→ Work item: Locate the word "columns" in the material, then show every line that holds it.

→ Supplied data:
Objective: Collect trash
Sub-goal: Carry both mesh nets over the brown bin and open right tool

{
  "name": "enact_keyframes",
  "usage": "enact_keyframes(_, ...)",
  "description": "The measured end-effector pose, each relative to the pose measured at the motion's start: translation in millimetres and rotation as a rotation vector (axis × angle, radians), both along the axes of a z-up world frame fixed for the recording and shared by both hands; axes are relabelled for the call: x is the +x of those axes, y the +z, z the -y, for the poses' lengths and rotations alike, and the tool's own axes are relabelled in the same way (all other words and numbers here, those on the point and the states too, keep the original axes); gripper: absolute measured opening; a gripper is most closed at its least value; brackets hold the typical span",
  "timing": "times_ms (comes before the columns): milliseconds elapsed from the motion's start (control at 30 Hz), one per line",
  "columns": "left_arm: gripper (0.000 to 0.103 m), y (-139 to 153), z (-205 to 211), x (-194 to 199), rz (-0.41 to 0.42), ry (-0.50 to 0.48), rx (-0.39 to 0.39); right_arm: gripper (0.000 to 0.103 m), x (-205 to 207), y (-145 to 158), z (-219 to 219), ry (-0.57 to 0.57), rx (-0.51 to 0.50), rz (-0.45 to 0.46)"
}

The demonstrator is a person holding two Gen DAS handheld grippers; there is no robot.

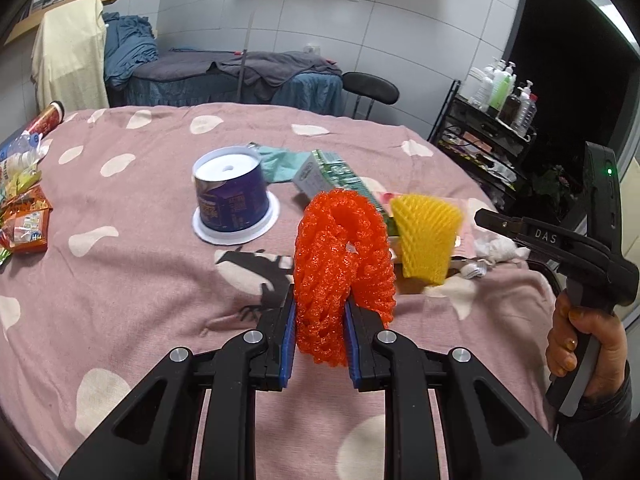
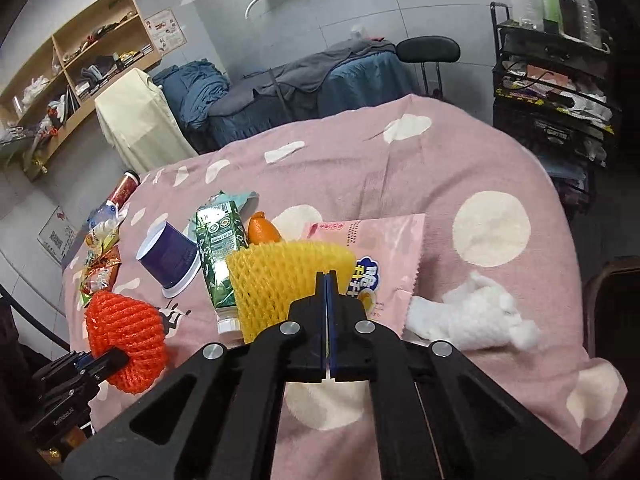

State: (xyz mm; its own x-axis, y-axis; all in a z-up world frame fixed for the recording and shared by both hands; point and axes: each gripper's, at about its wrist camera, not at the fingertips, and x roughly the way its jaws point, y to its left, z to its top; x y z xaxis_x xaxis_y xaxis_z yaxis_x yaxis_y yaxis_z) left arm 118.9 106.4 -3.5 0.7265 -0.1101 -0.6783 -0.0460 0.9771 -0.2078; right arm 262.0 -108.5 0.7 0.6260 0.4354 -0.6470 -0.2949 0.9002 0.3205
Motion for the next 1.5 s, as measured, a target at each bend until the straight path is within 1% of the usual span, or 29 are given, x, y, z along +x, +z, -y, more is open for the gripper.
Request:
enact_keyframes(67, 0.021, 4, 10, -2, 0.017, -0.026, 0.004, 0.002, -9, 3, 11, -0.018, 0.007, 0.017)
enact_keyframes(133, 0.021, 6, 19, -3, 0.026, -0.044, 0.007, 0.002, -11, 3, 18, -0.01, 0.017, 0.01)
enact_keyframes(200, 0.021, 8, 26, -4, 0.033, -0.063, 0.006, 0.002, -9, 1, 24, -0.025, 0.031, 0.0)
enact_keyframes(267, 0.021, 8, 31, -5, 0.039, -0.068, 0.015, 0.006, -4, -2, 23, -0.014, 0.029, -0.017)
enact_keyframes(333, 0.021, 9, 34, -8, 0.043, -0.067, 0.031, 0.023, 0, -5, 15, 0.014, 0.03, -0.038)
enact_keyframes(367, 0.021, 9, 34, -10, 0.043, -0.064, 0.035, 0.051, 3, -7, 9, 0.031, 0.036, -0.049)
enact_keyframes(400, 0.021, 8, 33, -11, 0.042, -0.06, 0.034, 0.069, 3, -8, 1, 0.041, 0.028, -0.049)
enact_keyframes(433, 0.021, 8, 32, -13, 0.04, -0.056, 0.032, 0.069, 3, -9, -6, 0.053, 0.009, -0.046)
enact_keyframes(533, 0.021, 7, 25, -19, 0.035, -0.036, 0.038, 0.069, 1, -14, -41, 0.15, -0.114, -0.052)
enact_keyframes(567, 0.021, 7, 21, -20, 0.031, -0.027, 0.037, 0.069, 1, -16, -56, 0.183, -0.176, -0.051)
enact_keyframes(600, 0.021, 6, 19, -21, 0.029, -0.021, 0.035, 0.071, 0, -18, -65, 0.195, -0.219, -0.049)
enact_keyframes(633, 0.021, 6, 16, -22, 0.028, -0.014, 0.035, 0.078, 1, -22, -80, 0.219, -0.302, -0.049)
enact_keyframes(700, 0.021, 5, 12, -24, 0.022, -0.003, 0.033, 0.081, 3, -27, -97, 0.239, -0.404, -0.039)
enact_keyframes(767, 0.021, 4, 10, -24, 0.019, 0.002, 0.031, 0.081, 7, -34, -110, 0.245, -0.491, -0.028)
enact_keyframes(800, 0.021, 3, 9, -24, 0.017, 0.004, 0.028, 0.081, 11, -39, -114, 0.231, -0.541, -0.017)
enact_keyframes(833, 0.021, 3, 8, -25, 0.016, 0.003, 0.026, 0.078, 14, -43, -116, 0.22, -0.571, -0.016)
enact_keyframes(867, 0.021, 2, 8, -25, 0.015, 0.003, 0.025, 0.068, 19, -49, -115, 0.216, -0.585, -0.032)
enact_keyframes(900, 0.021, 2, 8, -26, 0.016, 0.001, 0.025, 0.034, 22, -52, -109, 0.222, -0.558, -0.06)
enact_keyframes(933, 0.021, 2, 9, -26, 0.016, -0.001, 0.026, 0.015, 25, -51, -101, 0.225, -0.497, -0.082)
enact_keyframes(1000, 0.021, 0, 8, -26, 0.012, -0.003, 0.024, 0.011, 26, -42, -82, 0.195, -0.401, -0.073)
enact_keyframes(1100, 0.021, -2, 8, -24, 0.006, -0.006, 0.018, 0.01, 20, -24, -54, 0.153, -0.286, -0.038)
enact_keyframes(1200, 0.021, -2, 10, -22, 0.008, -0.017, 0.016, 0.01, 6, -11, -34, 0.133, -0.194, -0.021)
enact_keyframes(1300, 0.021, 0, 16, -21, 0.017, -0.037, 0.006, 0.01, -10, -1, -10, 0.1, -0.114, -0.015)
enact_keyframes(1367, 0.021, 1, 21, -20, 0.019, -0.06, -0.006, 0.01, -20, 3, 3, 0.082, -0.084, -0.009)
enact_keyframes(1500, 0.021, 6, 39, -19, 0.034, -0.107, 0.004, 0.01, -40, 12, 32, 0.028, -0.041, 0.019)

→ Solution:
  "timing": "times_ms (comes before the columns): milliseconds elapsed from the motion's start (control at 30 Hz), one per line",
  "columns": "left_arm: gripper (0.000 to 0.103 m), y (-139 to 153), z (-205 to 211), x (-194 to 199), rz (-0.41 to 0.42), ry (-0.50 to 0.48), rx (-0.39 to 0.39); right_arm: gripper (0.000 to 0.103 m), x (-205 to 207), y (-145 to 158), z (-219 to 219), ry (-0.57 to 0.57), rx (-0.51 to 0.50), rz (-0.45 to 0.46)"

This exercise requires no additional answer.